** What to produce **
From the entries below, return only the lines starting at the one that contains "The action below" and ending at the one that contains "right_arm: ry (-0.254", exactly as they stand.
※
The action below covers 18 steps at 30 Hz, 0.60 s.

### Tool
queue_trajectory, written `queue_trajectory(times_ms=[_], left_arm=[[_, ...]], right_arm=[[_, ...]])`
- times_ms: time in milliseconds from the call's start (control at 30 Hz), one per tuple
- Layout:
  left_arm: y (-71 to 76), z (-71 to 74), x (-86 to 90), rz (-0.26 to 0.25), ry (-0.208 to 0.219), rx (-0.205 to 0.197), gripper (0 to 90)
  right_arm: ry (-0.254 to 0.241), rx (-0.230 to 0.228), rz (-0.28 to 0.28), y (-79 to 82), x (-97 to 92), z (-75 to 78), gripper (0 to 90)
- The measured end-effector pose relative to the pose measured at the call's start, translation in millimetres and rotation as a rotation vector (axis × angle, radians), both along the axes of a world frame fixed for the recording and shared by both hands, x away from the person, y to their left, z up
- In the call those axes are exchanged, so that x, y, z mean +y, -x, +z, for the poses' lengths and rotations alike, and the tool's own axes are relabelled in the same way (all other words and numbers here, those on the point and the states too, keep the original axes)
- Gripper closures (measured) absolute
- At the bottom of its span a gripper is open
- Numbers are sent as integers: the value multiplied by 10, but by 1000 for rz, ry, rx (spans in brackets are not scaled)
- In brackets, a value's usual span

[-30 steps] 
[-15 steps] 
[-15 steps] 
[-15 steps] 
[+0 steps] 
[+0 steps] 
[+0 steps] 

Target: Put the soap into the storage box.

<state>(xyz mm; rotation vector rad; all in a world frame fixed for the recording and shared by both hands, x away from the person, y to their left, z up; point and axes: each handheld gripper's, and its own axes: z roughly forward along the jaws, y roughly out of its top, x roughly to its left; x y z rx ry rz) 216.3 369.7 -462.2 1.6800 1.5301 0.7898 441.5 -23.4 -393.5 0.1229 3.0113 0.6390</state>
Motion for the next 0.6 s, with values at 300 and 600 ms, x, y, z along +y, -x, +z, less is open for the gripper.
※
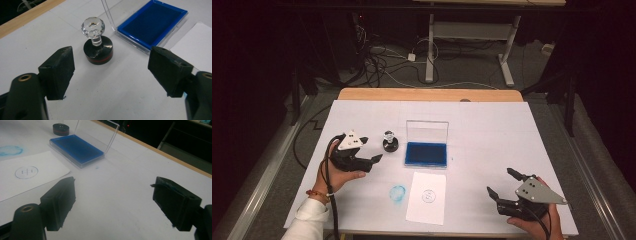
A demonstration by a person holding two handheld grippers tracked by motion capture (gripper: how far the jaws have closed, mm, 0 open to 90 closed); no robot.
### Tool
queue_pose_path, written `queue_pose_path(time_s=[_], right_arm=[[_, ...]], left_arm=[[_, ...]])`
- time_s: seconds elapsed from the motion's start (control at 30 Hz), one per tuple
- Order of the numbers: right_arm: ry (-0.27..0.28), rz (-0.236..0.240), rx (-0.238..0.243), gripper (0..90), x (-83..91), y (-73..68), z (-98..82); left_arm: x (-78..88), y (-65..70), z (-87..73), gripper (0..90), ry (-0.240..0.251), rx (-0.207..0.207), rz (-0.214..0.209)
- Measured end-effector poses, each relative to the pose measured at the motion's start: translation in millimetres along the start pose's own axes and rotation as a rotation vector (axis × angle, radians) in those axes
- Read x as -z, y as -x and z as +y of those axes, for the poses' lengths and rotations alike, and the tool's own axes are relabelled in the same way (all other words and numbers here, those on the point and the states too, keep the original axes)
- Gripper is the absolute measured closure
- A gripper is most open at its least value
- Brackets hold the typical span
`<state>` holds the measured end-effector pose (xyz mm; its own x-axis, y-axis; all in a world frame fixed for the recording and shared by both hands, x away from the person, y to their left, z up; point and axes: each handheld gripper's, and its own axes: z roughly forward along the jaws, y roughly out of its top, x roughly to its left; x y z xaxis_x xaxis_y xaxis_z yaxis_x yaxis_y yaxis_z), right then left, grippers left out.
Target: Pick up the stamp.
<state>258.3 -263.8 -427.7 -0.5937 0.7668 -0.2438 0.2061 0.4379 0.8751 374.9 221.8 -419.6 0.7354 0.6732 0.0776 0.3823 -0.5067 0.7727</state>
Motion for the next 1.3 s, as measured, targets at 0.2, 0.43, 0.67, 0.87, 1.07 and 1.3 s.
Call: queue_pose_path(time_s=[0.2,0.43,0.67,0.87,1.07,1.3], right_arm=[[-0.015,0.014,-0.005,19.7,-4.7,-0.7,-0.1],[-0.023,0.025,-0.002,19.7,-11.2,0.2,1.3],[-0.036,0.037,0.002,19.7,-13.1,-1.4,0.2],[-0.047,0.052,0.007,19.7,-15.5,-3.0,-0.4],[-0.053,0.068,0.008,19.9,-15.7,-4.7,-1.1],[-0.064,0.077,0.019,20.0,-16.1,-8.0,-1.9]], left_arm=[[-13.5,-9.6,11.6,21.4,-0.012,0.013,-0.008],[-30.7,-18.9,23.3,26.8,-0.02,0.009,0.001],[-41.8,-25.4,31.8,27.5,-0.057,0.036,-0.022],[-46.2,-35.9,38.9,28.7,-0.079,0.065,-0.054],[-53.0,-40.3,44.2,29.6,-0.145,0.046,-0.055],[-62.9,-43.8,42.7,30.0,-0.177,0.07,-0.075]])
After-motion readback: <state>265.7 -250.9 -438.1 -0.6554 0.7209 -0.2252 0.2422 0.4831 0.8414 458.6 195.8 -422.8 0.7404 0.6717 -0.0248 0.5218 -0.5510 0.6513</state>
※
** Problem solution **
The action below covers 18 steps at 30 Hz, 0.60 s.

### Tool
queue_trajectory, written `queue_trajectory(times_ms=[_], left_arm=[[_, ...]], right_arm=[[_, ...]])`
- times_ms: time in milliseconds from the call's start (control at 30 Hz), one per tuple
- Layout:
  left_arm: y (-71 to 76), z (-71 to 74), x (-86 to 90), rz (-0.26 to 0.25), ry (-0.208 to 0.219), rx (-0.205 to 0.197), gripper (0 to 90)
  right_arm: ry (-0.254 to 0.241), rx (-0.230 to 0.228), rz (-0.28 to 0.28), y (-79 to 82), x (-97 to 92), z (-75 to 78), gripper (0 to 90)

There is no more to the exercise.